- **WORK REQUIRED**:
Locate the line that contains "(632, 290): 200". Print it and every subsequent line through the final line of the records, exactly and only those.

"""

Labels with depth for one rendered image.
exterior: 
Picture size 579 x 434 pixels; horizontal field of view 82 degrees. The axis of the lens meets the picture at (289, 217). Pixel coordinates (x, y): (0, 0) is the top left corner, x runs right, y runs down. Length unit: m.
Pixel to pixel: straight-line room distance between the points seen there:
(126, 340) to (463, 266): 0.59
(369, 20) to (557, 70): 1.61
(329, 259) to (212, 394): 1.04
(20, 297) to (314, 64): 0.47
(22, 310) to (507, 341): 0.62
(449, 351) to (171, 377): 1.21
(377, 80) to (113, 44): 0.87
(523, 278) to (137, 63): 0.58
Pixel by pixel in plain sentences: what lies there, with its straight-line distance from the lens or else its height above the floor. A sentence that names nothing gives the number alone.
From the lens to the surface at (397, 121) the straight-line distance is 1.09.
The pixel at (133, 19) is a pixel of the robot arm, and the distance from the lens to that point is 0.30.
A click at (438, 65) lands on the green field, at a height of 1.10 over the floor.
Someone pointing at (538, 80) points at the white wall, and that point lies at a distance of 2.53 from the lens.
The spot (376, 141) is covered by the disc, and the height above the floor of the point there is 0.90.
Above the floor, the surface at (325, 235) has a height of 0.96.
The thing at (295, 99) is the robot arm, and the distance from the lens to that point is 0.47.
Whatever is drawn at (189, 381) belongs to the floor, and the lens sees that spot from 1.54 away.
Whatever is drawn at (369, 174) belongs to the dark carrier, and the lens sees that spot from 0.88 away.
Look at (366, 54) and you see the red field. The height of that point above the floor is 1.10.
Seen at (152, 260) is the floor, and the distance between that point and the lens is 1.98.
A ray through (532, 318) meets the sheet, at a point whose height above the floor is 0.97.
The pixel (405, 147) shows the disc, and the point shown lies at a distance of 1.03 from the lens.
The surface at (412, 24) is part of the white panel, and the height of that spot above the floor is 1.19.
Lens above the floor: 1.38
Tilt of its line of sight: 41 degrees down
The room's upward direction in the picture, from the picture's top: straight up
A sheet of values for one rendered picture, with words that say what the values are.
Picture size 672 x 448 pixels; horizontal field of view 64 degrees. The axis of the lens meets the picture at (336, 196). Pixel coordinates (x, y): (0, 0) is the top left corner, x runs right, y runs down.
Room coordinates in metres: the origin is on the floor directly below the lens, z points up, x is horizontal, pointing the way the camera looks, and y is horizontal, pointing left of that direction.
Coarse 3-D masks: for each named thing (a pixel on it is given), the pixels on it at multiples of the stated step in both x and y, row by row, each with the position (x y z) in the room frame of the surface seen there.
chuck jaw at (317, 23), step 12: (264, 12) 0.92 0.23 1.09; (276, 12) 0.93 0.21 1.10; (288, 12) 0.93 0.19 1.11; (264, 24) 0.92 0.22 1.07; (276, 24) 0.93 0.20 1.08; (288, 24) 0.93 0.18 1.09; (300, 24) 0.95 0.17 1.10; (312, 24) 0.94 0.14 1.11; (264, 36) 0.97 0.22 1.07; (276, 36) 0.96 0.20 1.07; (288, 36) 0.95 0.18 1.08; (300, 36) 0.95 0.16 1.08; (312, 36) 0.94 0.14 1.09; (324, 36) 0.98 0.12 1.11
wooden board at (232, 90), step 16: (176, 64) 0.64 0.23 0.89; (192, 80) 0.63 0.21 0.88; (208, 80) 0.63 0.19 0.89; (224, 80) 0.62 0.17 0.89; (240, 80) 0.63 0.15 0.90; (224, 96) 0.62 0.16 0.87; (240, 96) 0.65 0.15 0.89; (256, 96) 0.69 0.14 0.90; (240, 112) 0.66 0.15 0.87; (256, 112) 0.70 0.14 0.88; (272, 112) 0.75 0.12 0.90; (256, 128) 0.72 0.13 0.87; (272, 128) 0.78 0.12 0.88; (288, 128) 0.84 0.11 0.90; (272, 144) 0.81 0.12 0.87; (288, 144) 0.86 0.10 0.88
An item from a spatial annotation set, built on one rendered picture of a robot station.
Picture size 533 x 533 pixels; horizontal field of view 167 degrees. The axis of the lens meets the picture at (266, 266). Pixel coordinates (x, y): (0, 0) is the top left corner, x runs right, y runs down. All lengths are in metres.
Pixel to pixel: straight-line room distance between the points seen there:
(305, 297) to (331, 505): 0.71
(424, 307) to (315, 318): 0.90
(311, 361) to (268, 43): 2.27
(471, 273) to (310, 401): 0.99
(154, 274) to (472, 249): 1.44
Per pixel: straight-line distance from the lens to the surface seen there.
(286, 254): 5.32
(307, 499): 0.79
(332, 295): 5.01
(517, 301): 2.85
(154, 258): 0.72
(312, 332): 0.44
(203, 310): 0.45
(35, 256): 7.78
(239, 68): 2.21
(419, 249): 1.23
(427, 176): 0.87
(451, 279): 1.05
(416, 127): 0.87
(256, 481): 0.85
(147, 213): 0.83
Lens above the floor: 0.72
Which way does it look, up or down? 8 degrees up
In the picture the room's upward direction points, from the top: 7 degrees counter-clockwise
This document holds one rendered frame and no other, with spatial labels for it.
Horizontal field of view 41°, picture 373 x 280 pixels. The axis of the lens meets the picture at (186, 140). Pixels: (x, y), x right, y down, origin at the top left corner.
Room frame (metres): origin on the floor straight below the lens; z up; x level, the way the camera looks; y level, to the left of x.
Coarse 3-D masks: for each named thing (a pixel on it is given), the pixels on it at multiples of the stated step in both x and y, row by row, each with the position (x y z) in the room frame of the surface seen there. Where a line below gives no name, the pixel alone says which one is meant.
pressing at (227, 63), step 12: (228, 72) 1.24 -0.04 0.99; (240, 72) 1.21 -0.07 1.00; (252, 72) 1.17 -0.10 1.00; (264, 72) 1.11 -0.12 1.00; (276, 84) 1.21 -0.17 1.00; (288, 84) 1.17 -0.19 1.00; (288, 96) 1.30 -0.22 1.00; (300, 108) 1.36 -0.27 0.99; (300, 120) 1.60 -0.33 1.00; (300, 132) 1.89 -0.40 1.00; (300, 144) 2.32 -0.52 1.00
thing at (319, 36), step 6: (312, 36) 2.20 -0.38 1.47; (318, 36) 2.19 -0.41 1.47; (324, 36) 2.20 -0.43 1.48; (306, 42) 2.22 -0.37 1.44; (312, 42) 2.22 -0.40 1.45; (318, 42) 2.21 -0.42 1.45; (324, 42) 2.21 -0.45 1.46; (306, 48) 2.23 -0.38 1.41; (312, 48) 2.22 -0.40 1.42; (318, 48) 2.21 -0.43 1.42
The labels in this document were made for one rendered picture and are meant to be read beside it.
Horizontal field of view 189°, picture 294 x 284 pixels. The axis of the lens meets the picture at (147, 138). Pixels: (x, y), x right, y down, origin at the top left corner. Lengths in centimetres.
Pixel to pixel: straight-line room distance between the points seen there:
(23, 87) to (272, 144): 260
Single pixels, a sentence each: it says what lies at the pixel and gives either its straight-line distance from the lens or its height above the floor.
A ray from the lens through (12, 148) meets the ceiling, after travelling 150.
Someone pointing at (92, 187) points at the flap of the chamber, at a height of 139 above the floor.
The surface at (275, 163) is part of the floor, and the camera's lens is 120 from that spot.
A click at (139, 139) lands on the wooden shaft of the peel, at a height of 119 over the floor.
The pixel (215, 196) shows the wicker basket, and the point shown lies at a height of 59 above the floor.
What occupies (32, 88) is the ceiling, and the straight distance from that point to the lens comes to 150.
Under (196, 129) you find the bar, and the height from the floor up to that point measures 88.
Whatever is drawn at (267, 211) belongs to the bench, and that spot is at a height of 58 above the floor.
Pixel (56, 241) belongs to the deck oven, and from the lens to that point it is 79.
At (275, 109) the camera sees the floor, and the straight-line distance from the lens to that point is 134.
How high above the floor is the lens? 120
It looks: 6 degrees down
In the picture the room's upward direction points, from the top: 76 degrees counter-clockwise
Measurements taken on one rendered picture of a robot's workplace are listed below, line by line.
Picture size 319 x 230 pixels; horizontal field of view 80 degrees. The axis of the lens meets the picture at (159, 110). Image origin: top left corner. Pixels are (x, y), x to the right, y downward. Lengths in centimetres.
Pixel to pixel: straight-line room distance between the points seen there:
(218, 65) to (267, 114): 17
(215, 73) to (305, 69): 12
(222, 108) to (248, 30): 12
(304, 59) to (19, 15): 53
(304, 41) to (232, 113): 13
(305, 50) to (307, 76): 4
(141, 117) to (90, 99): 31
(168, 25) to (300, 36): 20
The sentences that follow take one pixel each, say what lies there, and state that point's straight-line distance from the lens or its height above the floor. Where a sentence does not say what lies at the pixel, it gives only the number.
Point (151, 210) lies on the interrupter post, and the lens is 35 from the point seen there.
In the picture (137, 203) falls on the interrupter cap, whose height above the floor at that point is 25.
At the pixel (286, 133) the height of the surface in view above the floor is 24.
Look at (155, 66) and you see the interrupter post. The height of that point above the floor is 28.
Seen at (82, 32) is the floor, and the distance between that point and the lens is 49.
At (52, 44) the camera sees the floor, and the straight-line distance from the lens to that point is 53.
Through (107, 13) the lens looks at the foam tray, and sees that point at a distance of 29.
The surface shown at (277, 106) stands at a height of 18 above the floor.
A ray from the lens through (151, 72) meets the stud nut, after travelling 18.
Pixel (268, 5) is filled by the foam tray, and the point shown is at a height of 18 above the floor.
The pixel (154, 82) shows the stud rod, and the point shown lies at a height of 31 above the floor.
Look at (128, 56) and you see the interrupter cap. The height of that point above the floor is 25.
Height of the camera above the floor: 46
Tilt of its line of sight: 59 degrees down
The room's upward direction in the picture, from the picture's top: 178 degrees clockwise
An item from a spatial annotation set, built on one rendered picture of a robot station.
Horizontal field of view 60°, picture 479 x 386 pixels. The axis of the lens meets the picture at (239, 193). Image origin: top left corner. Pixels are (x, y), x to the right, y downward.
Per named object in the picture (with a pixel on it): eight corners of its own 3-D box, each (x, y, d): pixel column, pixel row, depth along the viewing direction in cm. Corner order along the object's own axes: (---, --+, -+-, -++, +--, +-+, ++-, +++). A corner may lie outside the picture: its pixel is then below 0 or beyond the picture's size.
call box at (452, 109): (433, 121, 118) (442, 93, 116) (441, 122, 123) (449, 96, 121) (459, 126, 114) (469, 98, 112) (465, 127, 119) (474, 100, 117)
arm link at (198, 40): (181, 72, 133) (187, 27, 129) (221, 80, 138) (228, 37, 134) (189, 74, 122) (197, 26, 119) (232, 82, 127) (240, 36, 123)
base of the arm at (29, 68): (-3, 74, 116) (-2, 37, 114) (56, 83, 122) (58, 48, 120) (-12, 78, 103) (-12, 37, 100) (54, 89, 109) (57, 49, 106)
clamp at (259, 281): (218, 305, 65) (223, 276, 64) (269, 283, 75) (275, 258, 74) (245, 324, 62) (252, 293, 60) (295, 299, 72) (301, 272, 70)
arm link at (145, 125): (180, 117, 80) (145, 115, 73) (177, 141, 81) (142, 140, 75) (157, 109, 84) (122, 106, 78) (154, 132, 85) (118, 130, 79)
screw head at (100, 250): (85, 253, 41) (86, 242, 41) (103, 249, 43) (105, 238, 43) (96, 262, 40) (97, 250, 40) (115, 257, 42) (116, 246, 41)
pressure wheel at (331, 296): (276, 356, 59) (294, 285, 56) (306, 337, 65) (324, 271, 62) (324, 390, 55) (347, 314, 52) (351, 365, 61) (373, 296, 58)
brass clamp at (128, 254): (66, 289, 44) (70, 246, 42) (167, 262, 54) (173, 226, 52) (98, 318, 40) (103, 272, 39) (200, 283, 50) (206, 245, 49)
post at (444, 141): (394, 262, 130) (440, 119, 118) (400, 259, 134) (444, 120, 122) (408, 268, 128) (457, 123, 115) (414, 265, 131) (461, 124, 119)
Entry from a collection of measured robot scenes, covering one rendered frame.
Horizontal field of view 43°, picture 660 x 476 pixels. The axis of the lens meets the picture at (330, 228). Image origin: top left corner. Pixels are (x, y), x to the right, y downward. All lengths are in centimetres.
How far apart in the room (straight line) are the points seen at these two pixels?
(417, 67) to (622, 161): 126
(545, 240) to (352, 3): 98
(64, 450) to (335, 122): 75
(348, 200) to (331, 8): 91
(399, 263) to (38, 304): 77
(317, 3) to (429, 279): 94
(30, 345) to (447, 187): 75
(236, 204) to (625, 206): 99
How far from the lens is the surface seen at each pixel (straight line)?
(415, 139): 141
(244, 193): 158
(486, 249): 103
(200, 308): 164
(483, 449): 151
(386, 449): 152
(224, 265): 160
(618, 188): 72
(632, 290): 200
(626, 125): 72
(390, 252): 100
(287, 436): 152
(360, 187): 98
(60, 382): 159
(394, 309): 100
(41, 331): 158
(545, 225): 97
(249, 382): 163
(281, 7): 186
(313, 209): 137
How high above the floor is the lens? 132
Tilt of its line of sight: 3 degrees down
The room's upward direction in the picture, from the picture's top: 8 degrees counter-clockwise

"""

- **TASK ANSWER**:
(632, 290): 200
(626, 125): 72
(390, 252): 100
(287, 436): 152
(360, 187): 98
(60, 382): 159
(394, 309): 100
(41, 331): 158
(545, 225): 97
(249, 382): 163
(281, 7): 186
(313, 209): 137
How high above the floor is the lens? 132
Tilt of its line of sight: 3 degrees down
The room's upward direction in the picture, from the picture's top: 8 degrees counter-clockwise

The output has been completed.